§ **What this task involves**: Show all lines containing "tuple" from the data below.

§ **Supplied information**:

....................

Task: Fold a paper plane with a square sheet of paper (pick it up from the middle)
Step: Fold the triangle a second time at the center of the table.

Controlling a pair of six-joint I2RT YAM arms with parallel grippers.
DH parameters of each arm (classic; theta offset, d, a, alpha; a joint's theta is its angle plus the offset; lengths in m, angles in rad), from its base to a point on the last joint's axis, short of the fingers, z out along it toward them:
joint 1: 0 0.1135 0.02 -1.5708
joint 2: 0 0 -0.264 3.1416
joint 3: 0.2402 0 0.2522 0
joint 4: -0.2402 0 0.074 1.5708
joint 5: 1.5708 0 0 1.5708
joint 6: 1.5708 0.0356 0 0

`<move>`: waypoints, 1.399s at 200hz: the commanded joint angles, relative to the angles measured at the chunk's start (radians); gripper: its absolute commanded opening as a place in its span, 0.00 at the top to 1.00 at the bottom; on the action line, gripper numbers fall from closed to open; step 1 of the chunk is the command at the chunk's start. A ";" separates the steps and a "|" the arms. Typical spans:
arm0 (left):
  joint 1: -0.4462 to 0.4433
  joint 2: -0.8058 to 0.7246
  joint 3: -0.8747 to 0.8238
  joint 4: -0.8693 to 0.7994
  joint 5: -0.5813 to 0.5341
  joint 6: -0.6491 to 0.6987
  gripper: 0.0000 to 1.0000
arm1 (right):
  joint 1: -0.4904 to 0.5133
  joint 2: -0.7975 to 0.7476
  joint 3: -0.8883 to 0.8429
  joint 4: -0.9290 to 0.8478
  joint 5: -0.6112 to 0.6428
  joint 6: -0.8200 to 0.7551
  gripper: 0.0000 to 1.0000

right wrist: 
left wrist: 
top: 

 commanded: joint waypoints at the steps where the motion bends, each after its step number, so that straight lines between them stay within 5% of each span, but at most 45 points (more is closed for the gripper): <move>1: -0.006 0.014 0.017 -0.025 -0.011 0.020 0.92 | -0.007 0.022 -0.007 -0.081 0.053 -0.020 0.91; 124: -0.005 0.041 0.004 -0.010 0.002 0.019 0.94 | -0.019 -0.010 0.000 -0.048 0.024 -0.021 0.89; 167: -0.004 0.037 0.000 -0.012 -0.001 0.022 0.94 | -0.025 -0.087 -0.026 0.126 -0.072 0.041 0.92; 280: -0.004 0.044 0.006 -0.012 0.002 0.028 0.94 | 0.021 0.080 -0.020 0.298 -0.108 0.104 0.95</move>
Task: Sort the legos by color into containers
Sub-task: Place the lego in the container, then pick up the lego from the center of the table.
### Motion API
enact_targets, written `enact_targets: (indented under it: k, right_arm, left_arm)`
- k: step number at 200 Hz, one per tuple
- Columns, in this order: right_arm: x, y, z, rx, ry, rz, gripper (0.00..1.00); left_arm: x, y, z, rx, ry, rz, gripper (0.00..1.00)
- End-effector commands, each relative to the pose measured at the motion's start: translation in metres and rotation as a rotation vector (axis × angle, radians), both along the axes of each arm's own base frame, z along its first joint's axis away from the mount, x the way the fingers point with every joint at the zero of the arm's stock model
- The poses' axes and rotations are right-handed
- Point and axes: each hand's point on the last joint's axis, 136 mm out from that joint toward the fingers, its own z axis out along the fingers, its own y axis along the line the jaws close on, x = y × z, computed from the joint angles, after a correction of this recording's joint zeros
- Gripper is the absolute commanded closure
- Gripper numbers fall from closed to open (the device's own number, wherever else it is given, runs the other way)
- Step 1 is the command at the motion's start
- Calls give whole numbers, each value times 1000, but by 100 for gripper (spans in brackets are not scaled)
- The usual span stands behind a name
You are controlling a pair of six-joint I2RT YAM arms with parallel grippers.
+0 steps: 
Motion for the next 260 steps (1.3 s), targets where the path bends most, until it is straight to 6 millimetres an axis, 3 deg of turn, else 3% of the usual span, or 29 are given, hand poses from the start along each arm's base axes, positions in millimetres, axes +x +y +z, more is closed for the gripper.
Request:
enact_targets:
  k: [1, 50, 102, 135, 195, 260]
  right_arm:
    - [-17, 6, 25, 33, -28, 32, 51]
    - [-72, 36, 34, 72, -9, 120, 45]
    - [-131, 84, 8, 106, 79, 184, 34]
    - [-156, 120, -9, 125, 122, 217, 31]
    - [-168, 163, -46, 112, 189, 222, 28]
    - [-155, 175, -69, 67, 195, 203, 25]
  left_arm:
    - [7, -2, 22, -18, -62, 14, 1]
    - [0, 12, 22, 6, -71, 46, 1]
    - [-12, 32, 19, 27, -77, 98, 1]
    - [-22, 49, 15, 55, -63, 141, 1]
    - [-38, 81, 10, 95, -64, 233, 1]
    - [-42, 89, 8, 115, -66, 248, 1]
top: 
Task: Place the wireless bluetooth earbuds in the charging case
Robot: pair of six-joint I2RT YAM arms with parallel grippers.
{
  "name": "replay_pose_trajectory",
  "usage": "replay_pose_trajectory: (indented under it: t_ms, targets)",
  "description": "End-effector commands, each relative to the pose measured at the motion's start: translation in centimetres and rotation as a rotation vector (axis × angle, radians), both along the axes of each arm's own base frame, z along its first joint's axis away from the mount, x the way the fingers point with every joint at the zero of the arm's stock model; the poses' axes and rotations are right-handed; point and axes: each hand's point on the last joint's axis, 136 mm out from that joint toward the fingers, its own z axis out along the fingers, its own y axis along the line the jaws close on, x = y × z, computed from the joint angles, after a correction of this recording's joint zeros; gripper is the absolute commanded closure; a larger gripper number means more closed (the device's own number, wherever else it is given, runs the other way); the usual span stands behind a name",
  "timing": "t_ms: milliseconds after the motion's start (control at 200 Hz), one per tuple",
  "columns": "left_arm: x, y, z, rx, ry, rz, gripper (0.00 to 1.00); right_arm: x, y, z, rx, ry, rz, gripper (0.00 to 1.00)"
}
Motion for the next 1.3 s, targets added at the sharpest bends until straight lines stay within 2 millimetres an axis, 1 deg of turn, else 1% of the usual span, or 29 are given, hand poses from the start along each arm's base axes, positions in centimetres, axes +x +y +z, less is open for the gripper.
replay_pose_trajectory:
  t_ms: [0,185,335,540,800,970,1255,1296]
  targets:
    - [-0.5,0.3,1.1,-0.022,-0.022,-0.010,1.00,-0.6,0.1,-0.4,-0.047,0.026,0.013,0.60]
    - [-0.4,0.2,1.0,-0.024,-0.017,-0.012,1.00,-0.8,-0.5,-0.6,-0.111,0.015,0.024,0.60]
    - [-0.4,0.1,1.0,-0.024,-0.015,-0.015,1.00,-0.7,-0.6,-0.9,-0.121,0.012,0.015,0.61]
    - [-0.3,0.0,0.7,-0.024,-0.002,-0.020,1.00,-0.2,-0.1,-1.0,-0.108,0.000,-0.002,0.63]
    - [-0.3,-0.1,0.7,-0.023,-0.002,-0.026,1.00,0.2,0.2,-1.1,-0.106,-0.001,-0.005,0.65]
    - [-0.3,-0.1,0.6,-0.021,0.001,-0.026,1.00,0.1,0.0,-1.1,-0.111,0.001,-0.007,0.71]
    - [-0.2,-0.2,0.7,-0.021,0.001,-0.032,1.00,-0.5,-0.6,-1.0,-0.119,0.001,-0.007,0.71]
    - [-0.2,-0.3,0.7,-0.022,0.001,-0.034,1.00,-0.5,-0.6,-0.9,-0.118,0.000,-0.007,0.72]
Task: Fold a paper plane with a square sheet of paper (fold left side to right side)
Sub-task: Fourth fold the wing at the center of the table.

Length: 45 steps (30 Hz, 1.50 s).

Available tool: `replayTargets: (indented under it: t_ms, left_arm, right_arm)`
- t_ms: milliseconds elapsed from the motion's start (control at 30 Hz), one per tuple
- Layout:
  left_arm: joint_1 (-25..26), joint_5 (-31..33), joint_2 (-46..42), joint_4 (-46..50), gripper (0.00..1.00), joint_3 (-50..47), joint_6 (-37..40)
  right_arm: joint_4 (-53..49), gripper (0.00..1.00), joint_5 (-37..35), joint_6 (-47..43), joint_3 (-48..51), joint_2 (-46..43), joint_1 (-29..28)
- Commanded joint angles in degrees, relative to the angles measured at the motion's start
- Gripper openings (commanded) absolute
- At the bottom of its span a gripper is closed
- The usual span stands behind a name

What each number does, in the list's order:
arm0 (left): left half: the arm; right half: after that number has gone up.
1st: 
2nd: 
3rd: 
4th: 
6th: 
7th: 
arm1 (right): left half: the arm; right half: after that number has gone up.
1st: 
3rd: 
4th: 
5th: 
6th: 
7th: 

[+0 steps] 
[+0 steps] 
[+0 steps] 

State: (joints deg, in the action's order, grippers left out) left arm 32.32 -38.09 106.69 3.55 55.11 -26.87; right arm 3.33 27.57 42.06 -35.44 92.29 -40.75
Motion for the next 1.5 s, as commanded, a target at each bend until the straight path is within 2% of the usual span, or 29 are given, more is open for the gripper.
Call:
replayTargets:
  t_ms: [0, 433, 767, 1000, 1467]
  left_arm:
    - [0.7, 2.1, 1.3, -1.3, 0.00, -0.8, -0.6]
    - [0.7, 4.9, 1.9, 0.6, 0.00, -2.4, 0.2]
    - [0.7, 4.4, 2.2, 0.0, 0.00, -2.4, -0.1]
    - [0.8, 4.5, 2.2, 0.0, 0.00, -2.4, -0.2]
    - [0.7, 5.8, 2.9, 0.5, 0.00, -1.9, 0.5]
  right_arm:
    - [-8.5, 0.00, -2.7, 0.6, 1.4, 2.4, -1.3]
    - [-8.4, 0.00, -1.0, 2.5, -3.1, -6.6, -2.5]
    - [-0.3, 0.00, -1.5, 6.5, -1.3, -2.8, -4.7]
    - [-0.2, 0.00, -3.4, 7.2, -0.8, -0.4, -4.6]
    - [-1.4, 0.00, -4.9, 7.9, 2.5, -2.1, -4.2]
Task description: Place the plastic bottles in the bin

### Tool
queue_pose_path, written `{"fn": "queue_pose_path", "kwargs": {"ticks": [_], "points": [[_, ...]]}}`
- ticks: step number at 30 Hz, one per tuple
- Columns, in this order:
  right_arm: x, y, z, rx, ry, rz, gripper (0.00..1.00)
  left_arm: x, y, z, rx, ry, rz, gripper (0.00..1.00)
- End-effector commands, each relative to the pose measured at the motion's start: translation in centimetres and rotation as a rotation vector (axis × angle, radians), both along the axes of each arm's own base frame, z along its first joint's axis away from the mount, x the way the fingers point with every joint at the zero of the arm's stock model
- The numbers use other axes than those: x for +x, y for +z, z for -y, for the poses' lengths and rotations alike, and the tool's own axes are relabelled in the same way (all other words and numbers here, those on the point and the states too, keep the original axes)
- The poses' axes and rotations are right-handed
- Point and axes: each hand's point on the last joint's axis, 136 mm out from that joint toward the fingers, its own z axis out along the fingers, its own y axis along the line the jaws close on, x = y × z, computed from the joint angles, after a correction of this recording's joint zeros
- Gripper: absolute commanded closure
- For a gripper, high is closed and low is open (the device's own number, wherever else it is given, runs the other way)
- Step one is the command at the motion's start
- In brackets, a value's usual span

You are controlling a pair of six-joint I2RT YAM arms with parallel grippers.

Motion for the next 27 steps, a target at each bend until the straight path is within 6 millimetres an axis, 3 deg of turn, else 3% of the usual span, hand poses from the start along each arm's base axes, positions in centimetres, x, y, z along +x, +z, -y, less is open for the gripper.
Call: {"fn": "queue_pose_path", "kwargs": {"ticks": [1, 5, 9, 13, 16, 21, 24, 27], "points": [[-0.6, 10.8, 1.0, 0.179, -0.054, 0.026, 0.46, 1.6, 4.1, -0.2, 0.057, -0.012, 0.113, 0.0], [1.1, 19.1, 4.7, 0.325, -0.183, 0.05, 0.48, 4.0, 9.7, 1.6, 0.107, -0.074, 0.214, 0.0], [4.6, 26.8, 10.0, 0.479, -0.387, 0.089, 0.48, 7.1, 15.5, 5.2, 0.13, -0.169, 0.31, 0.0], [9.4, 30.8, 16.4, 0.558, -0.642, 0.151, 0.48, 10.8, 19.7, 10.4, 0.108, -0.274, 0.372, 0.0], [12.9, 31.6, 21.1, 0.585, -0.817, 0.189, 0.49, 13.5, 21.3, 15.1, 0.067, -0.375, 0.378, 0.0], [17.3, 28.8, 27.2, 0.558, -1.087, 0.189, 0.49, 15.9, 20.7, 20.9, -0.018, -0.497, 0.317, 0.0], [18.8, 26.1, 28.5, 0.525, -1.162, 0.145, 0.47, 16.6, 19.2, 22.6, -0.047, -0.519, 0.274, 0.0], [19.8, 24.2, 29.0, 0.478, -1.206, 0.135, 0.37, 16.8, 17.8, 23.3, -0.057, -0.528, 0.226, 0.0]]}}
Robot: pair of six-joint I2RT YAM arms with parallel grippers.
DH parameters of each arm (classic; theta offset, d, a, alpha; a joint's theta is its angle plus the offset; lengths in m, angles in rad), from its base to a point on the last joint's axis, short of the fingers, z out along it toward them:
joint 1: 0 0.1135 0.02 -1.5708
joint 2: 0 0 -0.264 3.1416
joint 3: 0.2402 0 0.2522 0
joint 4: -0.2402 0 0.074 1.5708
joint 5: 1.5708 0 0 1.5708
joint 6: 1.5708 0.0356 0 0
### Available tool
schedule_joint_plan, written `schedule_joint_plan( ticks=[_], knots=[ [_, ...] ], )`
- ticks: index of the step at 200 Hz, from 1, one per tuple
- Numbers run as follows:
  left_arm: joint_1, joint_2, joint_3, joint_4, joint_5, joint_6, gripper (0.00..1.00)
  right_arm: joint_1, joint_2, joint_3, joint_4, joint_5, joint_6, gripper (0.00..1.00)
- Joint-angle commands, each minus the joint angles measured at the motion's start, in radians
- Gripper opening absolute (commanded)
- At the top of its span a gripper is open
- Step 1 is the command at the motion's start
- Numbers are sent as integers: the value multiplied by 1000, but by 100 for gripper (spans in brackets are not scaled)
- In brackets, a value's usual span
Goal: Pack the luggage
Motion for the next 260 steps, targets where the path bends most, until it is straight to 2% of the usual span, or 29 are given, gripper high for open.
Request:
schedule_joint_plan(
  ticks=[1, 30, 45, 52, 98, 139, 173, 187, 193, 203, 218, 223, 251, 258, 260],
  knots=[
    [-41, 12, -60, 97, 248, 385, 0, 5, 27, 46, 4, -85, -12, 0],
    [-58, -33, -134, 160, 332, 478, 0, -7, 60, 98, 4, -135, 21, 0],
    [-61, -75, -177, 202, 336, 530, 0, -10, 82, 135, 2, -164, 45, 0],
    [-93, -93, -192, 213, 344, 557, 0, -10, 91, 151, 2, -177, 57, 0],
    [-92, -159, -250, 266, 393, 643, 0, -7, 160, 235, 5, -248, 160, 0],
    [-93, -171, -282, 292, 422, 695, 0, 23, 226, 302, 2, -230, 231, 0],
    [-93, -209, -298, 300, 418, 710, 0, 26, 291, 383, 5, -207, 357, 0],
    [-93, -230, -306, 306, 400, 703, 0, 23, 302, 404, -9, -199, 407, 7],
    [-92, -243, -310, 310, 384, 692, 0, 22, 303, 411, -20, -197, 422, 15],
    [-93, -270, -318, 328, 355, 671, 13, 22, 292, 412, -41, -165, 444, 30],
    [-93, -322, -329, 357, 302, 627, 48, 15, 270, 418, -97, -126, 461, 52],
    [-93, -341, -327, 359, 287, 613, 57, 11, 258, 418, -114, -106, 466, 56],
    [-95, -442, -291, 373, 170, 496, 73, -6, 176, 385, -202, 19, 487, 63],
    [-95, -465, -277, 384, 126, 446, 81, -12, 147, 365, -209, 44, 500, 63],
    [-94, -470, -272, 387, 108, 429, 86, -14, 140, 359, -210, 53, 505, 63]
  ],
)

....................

§ **Answer to the exercise**:
- k: step number at 200 Hz, one per tuple
  "timing": "t_ms: milliseconds after the motion's start (control at 200 Hz), one per tuple",
- t_ms: milliseconds elapsed from the motion's start (control at 30 Hz), one per tuple
- ticks: step number at 30 Hz, one per tuple
- ticks: index of the step at 200 Hz, from 1, one per tuple

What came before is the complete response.